### Your goal
Go through the records and copy each line where the word "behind" occurs.
BEGIN
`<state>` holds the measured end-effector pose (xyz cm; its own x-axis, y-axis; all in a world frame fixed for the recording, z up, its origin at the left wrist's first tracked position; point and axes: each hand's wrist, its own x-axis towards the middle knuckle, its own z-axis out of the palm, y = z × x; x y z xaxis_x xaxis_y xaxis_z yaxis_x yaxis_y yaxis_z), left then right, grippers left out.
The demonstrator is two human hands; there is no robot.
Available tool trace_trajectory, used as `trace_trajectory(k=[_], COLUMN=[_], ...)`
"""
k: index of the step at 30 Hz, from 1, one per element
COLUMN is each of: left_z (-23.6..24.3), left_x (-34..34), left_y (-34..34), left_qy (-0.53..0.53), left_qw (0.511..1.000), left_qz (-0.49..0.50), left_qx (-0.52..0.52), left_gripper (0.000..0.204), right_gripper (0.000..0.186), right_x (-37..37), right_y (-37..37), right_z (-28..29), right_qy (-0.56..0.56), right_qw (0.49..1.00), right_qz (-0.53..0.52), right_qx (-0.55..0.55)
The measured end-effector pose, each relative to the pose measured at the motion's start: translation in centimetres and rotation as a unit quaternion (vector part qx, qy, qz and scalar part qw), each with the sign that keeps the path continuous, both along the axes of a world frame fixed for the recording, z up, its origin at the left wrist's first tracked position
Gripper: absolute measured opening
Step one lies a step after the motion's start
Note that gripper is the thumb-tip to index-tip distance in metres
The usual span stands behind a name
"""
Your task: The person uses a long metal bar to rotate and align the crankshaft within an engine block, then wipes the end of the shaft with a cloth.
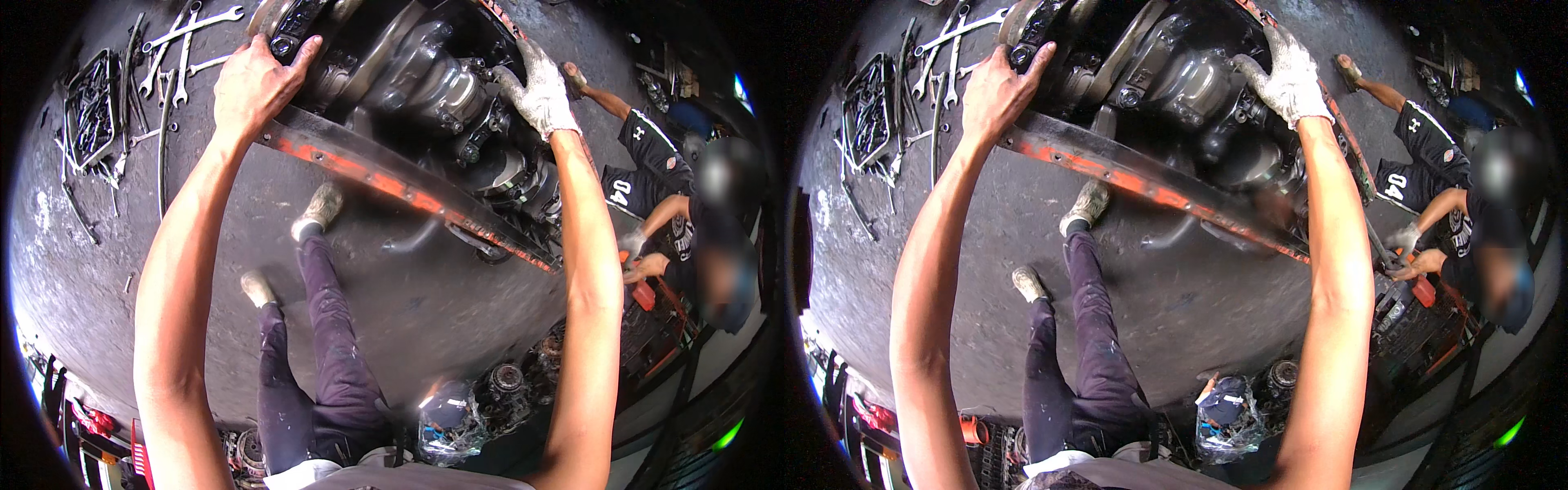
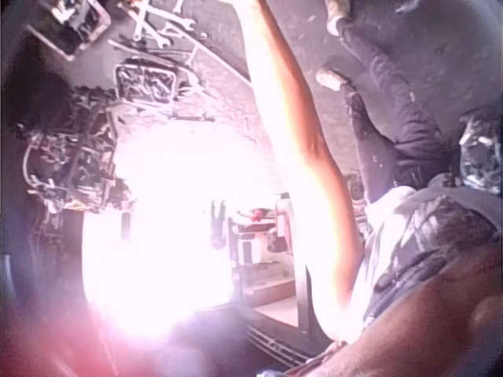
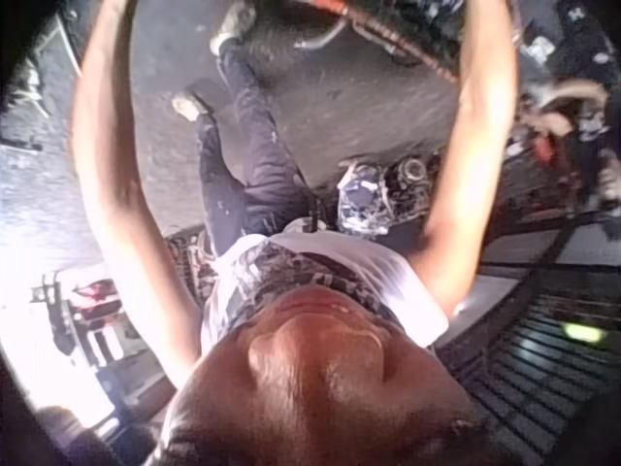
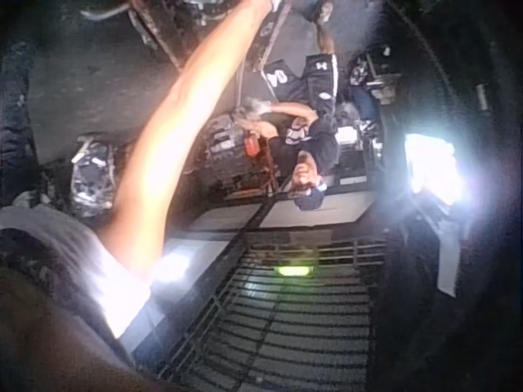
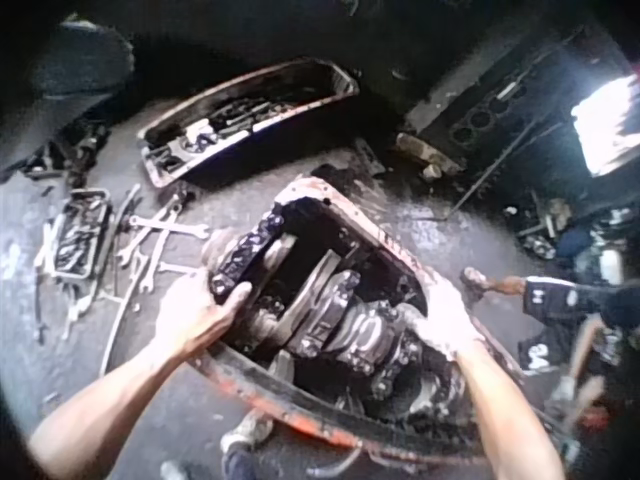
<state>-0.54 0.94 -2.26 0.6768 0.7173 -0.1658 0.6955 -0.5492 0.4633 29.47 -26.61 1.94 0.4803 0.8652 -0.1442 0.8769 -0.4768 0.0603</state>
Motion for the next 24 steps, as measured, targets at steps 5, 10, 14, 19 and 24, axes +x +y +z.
trace_trajectory(k=[5,10,14,19,24], left_z=[-0.3,-0.1,-0.2,-0.2,-0.1], left_x=[-0.2,-0.1,-0.2,-0.1,-0.3], left_y=[-0.1,0.1,0.1,0.0,0.0], left_qy=[-0.005,0.005,-0.009,-0.002,-0.006], left_qw=[1.000,1.000,1.000,1.000,1.000], left_qz=[0.002,0.000,-0.002,0.005,0.003], left_qx=[-0.004,-0.012,0.001,-0.010,-0.006], left_gripper=[0.082,0.083,0.080,0.080,0.081], right_gripper=[0.078,0.077,0.077,0.078,0.071], right_x=[0.4,0.2,0.5,0.5,-0.3], right_y=[-0.3,-0.1,-0.3,0.0,0.7], right_z=[-0.4,-0.4,-0.7,0.0,0.5], right_qy=[-0.007,-0.011,-0.023,-0.010,-0.002], right_qw=[0.999,0.999,0.999,0.999,0.998], right_qz=[0.031,0.034,0.040,0.048,0.057], right_qx=[0.039,0.039,0.029,0.024,0.020])
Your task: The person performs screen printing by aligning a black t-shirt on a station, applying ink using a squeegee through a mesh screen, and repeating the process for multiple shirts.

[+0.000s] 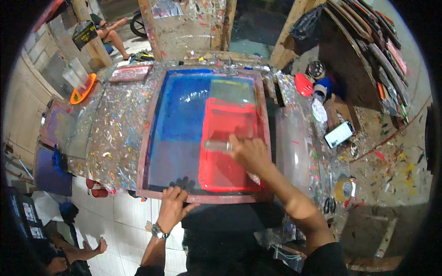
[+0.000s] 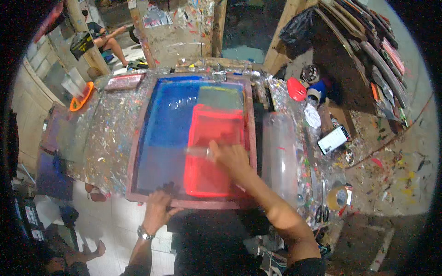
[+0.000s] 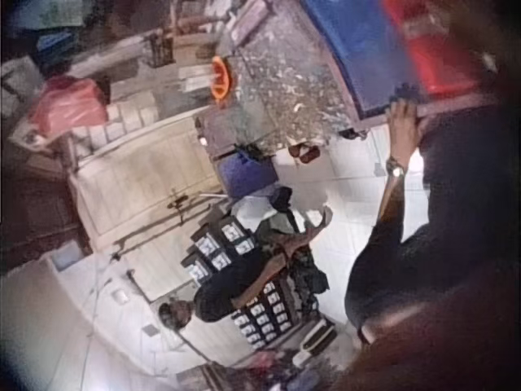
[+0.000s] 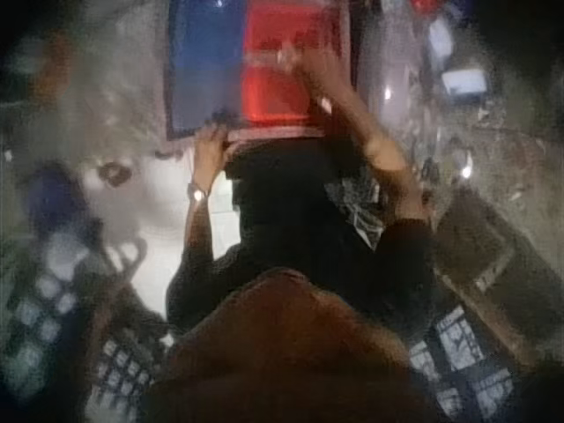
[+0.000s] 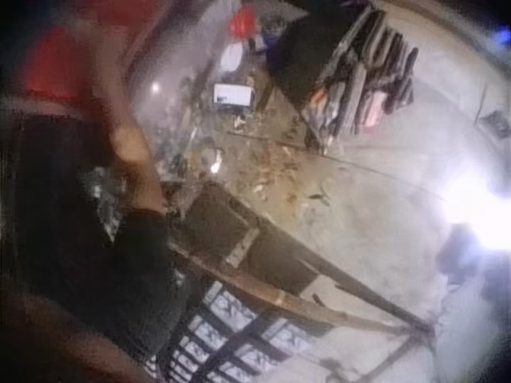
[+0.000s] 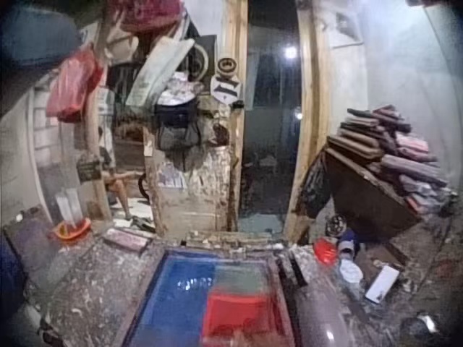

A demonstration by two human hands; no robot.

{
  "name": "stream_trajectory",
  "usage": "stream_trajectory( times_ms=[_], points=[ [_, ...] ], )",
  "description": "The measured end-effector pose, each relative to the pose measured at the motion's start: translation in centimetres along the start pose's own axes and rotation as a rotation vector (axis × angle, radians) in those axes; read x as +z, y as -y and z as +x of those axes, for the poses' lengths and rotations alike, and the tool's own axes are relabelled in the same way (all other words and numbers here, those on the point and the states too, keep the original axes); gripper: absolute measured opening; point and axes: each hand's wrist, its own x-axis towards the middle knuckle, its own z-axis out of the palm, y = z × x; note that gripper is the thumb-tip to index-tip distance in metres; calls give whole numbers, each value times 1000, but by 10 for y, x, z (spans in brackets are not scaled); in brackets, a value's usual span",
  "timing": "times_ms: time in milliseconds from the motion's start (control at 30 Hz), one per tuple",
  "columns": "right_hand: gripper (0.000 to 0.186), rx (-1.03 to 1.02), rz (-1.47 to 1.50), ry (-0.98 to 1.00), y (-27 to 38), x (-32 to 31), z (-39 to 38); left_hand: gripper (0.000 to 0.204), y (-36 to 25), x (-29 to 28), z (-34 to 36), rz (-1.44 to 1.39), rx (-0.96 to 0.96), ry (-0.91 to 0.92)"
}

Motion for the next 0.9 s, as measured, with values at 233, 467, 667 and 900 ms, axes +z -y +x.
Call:
stream_trajectory(
  times_ms=[233, 467, 667, 900],
  points=[
    [47, -69, -78, -380, 50, 3, -1, 43, 56, -46, 98, 291, 169, -204],
    [58, 138, -106, -856, 79, -58, -2, 45, 1, -136, 110, 318, 257, -219],
    [64, 25, -313, -1102, 45, -214, 84, 77, -83, -14, 133, -93, 208, -160],
    [76, -170, -180, -976, -22, -326, 160, 48, -57, 31, 201, -483, 330, 170]
  ],
)
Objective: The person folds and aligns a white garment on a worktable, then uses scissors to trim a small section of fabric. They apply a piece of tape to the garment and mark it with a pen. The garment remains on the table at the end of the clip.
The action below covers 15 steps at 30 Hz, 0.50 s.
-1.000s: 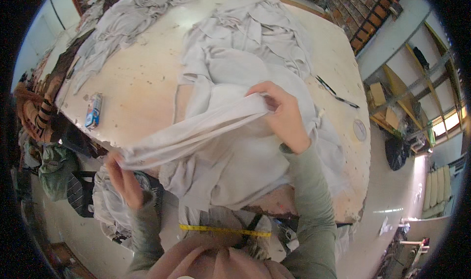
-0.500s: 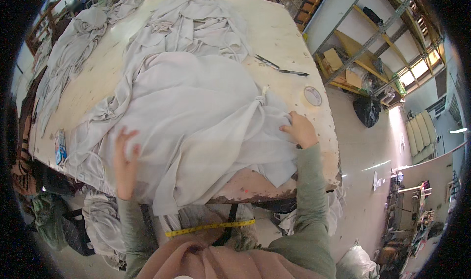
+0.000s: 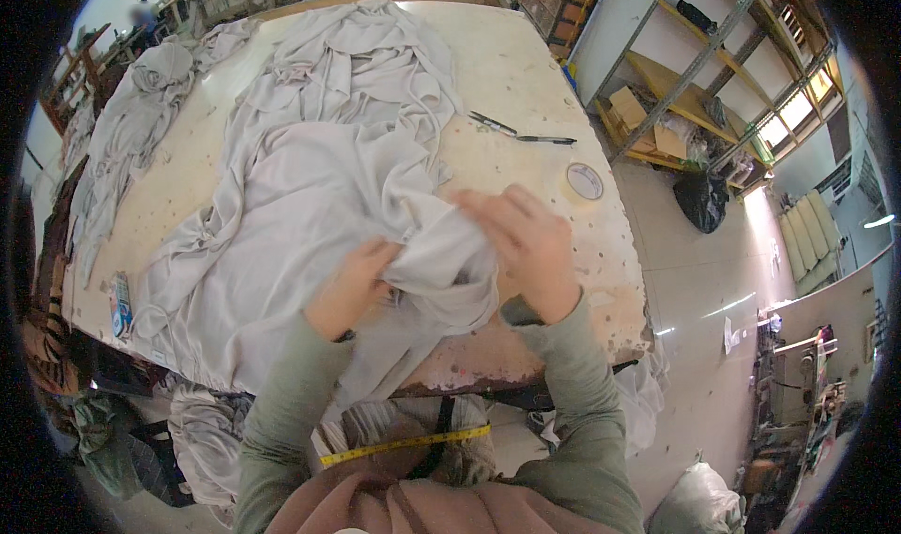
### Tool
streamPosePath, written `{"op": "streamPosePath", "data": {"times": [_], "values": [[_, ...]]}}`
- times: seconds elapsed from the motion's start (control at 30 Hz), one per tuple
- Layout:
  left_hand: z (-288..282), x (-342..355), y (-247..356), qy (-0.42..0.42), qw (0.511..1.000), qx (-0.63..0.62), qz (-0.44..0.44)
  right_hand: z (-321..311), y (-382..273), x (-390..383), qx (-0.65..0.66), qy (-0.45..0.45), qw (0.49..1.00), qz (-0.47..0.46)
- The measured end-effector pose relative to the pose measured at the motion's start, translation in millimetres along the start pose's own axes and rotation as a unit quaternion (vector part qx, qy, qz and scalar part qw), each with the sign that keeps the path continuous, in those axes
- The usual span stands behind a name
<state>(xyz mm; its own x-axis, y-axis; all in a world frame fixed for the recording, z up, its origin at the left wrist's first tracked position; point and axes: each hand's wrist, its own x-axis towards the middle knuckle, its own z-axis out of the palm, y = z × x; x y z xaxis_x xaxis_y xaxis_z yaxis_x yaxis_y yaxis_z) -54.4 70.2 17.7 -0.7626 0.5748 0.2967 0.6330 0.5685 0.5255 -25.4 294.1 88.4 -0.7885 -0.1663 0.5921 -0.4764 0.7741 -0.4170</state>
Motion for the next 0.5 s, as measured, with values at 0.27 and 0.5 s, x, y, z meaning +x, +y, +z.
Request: {"op": "streamPosePath", "data": {"times": [0.27,0.5], "values": [[-114.3,-106.3,-35.7,0.315,0.934,-0.037,-0.163,7.0,67.3,21.0,0.008,0.045,0.996,0.079],[-144.5,-181.5,-69.3,0.117,0.938,0.032,-0.325,31.3,39.0,-15.2,0.149,-0.21,0.965,0.047]]}}
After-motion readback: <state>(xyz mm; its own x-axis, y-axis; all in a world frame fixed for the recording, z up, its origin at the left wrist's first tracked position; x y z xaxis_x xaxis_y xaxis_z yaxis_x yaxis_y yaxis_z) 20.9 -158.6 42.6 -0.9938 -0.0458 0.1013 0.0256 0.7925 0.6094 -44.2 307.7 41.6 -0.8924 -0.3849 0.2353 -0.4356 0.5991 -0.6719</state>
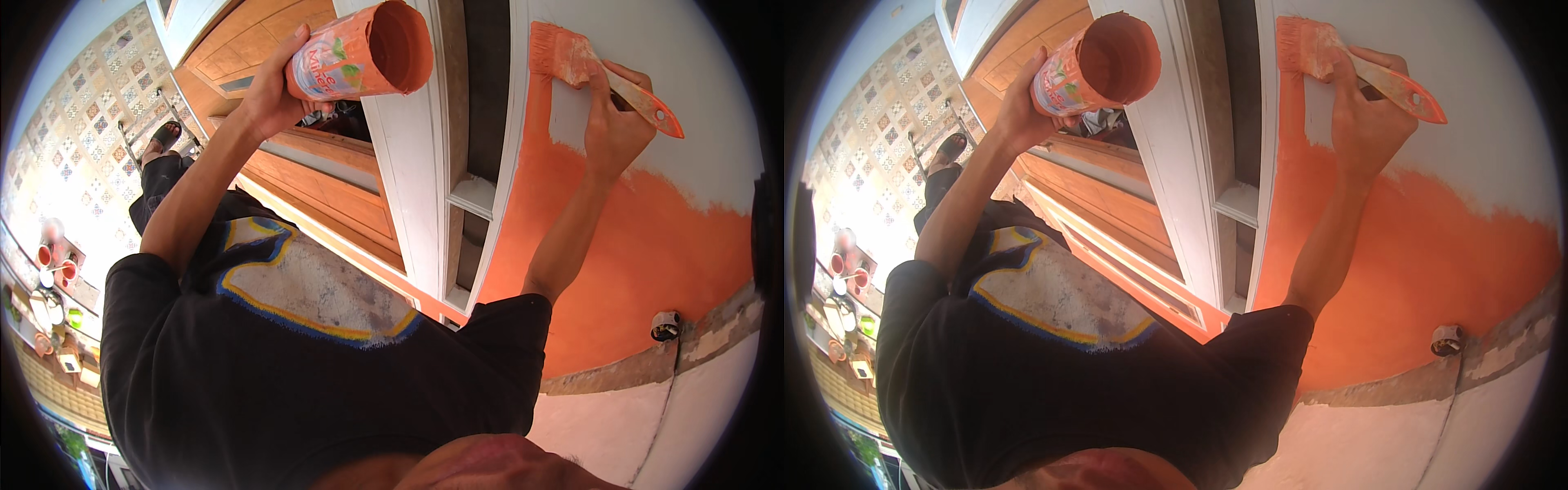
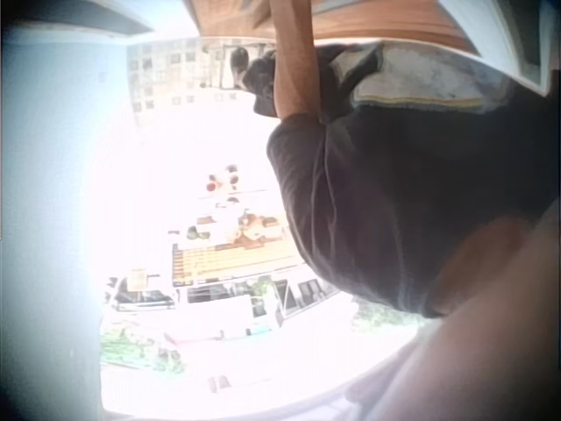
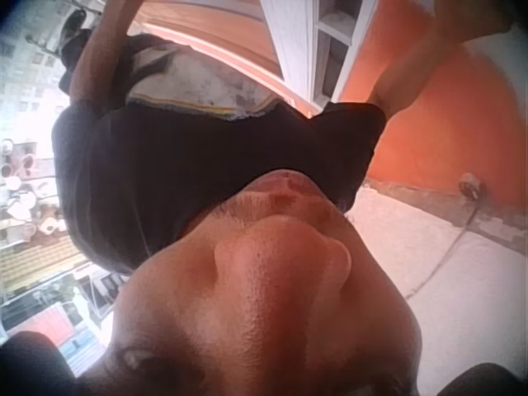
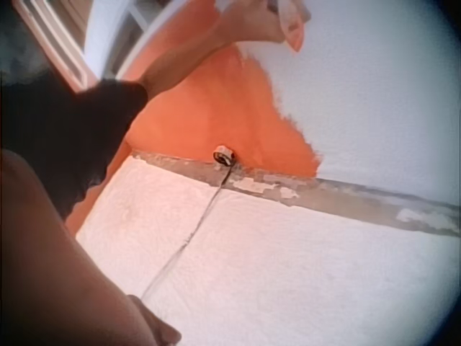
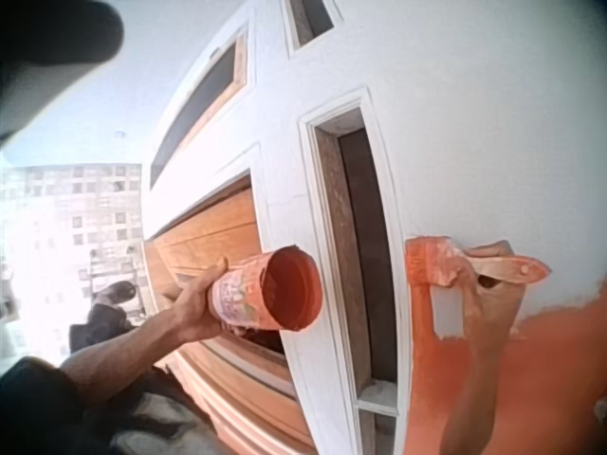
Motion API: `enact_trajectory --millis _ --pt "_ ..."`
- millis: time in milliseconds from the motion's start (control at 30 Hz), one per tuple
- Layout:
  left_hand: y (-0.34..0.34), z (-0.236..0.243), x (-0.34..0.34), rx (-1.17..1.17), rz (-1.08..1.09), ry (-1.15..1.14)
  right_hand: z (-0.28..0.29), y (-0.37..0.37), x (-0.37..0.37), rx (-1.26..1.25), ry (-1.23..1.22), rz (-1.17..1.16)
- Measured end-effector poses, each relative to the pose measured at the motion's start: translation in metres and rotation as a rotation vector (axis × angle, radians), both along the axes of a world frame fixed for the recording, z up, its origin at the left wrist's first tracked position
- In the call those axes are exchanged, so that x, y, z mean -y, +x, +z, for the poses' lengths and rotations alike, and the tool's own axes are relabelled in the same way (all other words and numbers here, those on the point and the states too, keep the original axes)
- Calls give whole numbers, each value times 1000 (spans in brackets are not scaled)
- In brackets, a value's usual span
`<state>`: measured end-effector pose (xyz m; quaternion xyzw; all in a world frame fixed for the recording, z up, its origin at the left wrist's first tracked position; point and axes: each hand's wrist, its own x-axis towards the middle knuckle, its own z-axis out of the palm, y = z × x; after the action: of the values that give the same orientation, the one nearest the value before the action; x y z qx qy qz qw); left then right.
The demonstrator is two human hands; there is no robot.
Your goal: The person paints a white ceiling with orange paint using a brush and a small container. They repeatedly dip the brush into the container and apply paint in broad strokes across the ceiling surface.
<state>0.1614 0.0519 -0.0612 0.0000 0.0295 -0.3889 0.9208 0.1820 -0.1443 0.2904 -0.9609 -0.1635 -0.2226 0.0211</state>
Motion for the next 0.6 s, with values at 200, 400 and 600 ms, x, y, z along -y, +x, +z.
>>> enact_trajectory --millis 200,400,600 --pt "1 -5 1 85 18 -132 4 3 2 -5 -1 2" --pt "-1 2 -1 8 10 -9 5 5 -1 -2 10 -30" --pt "2 3 -2 -9 11 -5 5 14 -2 -9 -22 -3"
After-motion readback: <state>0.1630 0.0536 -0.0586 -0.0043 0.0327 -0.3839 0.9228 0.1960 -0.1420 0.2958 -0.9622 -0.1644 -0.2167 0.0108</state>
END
### Completed exercise
The usual span stands behind a name
- The usual span stands behind a name

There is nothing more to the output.